The idea of breaking the fourth wall would later be used by another likeable rogue, antique dealer Lovejoy (the wonderful Ian McShane) in the 1986-94 UK television series of the same name.
Geoff Andrew, writing a later critique for the Time Out Film Guide, is a little sniffy: “Given the full swinging London mod movie treatment of the day, Bill Naughton’s funny and rather moving play emerges as a terribly dated (and one might add terribly misogynistic) account of a Cockney lecher’s selfish seduction and abuse of a series of compliant females. Of course he gets his comeuppance, in the ending that has all the moral weight and sincerity of a DeMille sex ’n’ sawdust spectacular.”
To say the movie is “terribly dated” seemed rather a silly criticism – it was made in 1966. Of course it is dated. Michael Keaton’s version of Batman would be ‘dated’ compared to the mindless, CGI adaptions since, but does that make them better? I think not. All movies are ‘dated’ eventually, in that they reflect the time and place of their making.

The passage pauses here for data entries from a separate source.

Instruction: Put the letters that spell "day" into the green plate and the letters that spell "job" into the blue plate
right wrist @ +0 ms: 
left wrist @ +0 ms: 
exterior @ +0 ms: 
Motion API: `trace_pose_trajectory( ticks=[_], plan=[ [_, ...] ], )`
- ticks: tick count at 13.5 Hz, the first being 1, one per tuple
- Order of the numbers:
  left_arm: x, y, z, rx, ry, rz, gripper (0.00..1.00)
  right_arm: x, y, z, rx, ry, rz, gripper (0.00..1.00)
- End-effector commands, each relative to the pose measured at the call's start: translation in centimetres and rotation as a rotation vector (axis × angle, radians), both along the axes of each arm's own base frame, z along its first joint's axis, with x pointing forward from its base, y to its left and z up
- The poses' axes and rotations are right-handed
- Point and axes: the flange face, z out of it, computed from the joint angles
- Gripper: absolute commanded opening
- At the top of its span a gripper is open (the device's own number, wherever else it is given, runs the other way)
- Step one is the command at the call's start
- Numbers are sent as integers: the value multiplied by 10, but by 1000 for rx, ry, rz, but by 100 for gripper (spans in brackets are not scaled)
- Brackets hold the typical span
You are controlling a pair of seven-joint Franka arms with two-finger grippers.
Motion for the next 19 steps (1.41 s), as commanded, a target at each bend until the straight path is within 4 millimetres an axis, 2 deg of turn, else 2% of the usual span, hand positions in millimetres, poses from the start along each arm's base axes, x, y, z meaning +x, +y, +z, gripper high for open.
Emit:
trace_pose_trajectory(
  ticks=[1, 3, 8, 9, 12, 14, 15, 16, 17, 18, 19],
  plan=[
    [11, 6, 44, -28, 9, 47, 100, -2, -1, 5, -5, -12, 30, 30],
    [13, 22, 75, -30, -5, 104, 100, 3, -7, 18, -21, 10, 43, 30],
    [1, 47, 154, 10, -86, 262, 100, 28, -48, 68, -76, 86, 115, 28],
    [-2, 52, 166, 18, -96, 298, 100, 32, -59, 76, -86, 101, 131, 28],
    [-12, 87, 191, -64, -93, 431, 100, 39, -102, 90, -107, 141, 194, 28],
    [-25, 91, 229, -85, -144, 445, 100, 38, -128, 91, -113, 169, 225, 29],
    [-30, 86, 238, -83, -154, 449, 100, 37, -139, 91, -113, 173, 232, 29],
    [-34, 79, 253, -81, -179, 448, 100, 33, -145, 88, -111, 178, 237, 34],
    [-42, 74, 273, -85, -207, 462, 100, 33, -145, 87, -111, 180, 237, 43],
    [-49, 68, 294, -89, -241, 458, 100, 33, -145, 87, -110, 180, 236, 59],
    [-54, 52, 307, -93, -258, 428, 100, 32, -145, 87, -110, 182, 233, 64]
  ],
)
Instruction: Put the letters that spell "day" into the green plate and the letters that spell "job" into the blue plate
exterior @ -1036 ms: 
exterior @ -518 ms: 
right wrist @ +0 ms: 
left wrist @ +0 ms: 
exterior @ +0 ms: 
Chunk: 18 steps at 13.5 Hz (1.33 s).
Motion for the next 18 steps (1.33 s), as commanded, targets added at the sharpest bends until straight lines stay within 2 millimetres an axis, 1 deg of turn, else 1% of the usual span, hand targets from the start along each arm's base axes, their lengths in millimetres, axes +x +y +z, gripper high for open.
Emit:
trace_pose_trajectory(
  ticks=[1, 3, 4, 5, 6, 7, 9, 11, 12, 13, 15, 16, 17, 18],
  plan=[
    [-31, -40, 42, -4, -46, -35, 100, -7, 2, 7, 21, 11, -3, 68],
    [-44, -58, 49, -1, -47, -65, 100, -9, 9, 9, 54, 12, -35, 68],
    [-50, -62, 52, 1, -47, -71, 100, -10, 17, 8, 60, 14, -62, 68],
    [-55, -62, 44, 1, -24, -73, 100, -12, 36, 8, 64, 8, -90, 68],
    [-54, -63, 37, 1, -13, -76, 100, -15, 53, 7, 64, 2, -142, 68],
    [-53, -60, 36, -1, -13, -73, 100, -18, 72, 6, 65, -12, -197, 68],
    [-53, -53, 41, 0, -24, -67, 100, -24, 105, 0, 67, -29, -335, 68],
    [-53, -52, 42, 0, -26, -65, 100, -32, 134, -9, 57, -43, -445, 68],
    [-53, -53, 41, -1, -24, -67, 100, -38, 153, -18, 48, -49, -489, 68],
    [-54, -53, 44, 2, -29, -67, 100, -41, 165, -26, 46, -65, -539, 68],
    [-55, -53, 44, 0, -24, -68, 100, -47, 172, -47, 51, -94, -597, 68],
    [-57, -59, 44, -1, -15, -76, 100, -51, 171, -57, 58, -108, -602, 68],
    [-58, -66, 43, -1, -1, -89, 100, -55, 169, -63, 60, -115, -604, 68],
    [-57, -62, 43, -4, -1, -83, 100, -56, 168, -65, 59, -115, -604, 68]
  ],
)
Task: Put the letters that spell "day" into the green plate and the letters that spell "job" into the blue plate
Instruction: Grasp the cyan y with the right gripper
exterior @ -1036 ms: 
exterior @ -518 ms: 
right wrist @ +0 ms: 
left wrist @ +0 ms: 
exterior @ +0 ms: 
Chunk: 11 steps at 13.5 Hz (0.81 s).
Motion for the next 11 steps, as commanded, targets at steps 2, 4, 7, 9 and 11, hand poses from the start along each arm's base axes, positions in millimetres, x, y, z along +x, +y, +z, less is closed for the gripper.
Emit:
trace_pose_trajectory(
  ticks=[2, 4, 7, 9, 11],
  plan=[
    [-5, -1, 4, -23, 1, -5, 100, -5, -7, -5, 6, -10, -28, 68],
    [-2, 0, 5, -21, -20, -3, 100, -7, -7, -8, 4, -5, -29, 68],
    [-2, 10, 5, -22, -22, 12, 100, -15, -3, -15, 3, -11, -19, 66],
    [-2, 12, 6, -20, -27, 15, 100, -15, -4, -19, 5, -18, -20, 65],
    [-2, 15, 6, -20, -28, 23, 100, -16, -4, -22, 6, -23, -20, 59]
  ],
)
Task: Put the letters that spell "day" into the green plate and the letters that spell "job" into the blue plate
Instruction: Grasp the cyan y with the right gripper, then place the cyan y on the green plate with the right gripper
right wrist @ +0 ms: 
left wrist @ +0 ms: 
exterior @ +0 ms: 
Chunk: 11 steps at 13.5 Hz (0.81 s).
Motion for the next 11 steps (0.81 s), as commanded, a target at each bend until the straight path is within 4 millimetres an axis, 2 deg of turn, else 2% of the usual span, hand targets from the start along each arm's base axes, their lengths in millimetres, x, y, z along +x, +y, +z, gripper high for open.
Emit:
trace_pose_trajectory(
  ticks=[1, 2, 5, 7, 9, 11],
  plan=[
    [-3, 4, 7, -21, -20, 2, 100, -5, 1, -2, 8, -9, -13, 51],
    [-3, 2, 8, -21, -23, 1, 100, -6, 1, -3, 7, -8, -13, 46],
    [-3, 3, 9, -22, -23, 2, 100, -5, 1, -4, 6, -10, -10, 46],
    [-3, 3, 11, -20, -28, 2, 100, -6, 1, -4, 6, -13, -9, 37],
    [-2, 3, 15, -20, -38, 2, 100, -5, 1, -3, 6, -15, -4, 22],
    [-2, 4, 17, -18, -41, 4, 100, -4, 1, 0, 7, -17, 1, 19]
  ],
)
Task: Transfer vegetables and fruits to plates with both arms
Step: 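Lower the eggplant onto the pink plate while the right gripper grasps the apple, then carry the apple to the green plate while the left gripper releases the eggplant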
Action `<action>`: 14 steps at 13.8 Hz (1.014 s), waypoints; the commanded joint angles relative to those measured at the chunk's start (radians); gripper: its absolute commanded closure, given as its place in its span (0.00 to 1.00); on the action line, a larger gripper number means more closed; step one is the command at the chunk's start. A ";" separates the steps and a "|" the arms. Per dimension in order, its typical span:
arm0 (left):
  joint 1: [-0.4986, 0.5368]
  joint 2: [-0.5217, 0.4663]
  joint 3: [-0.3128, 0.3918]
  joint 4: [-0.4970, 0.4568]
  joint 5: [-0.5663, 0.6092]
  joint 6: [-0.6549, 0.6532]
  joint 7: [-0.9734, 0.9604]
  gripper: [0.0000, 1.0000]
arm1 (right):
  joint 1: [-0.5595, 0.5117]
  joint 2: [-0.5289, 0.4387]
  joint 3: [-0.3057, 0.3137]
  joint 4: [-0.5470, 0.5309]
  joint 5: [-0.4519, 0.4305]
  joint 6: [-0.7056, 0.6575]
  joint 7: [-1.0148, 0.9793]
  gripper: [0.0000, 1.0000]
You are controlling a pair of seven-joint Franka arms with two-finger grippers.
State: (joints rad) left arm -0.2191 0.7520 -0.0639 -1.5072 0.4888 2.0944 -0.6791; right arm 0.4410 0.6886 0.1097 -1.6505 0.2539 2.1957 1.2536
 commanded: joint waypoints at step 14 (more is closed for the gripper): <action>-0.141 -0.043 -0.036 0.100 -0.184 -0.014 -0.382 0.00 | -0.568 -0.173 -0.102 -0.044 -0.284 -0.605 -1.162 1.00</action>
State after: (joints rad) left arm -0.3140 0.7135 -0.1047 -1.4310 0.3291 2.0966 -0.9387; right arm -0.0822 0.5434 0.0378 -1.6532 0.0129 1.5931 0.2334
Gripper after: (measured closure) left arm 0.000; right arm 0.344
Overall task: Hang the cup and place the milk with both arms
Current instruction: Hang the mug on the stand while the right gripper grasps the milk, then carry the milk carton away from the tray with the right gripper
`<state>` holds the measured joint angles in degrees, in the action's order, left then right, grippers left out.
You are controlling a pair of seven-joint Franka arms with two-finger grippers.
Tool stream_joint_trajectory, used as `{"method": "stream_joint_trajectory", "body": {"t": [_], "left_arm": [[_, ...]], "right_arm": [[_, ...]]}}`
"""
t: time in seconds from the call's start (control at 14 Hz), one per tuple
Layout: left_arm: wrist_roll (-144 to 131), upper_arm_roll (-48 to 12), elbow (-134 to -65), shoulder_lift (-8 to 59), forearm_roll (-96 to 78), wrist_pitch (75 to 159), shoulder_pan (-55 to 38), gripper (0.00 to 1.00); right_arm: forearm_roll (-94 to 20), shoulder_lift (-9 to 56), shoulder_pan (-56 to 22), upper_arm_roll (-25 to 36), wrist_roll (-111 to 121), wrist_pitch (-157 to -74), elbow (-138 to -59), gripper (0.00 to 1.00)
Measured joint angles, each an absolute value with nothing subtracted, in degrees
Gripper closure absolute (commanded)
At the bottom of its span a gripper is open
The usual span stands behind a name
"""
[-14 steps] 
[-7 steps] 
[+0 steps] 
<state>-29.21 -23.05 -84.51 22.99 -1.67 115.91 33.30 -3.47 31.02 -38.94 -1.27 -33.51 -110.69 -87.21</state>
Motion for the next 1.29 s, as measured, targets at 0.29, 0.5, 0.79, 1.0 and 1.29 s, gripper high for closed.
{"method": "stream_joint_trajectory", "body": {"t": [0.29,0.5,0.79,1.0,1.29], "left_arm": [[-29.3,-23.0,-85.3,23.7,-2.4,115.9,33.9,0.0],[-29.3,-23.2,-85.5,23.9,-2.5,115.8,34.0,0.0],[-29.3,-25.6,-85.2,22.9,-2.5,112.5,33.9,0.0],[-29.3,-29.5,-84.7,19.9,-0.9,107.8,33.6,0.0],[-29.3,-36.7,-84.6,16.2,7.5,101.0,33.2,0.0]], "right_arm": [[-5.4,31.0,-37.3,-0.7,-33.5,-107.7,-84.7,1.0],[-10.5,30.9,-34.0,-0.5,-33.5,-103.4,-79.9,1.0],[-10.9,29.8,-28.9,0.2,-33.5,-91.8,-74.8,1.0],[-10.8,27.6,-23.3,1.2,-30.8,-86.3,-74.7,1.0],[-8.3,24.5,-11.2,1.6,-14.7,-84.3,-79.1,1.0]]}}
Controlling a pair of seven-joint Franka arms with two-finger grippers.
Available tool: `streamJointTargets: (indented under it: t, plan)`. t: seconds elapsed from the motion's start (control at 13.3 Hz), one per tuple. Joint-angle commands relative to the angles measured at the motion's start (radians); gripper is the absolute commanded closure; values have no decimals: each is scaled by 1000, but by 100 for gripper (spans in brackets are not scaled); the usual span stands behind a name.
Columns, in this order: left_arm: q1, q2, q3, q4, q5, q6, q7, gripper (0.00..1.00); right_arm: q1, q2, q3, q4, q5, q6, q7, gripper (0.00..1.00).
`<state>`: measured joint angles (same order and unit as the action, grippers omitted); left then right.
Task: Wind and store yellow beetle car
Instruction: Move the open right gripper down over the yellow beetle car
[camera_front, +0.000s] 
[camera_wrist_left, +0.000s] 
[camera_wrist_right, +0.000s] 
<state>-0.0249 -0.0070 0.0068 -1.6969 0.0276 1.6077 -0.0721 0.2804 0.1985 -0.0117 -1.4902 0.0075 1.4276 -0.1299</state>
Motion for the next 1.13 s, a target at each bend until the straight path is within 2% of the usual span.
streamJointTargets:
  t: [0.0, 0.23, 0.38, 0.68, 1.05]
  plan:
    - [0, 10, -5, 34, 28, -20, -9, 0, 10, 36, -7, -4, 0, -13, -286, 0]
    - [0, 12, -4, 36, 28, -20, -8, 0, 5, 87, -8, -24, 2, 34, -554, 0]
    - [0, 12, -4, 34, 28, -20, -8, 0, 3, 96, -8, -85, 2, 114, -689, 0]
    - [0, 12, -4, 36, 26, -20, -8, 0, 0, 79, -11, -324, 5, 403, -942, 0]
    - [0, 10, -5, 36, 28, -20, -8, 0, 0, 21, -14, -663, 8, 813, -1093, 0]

While ‘lecher’ is a bit strong – it rather implies some old pervert chasing schoolgirls, not an oversexed young man working his way through his address-book of ladies – so I would equally question ‘misogynistic’. The dictionary definition is the hatred of women. Alfie is egocentric and rather selfish, and he might lack respect or much feeling, but he doesn’t actually hate women – quite the opposite, he wants to sleep with them, and he just can’t stay faithful to anyone for long. In that he reflects the typical alpha-male of that time – or since!
There was a UK-made sequel, in 1975, entitled Alfie Darling, with singer/musician Alan Price (he of O Lucky Man!) in the Alfie role. It did at least make a profit – budget at £500,000, box office receipts coming it at £2.5million. On the other hand, who remembers it today? Time Out Film Review concluded “the film look[ed] increasingly like a advert with no product to sell.” Not seen it – don’t want to see it!
Yet again – as with Psycho or Breathless – the original Alfie suffered the indignity of a totally needless remake in 2004, with Jude Law, who was seemingly going through a phase of Michael Caine worship – a few years later, in 2007, he starred in a remake of Sleuth, him playing Michael Caine’s original 1972 role, and Caine playing the Lawrence Olivier role. Alfie was now in Manhattan – ugh! – although some filming was also done in Liverpool, Manchester and Tilbury standing in for New York. It bombed, and perhaps deservedly so – costing $60million, with a box office return of just $36.2million. Lesson learned? Apparently not. Hollywood remain obsessed by sequels and remakes.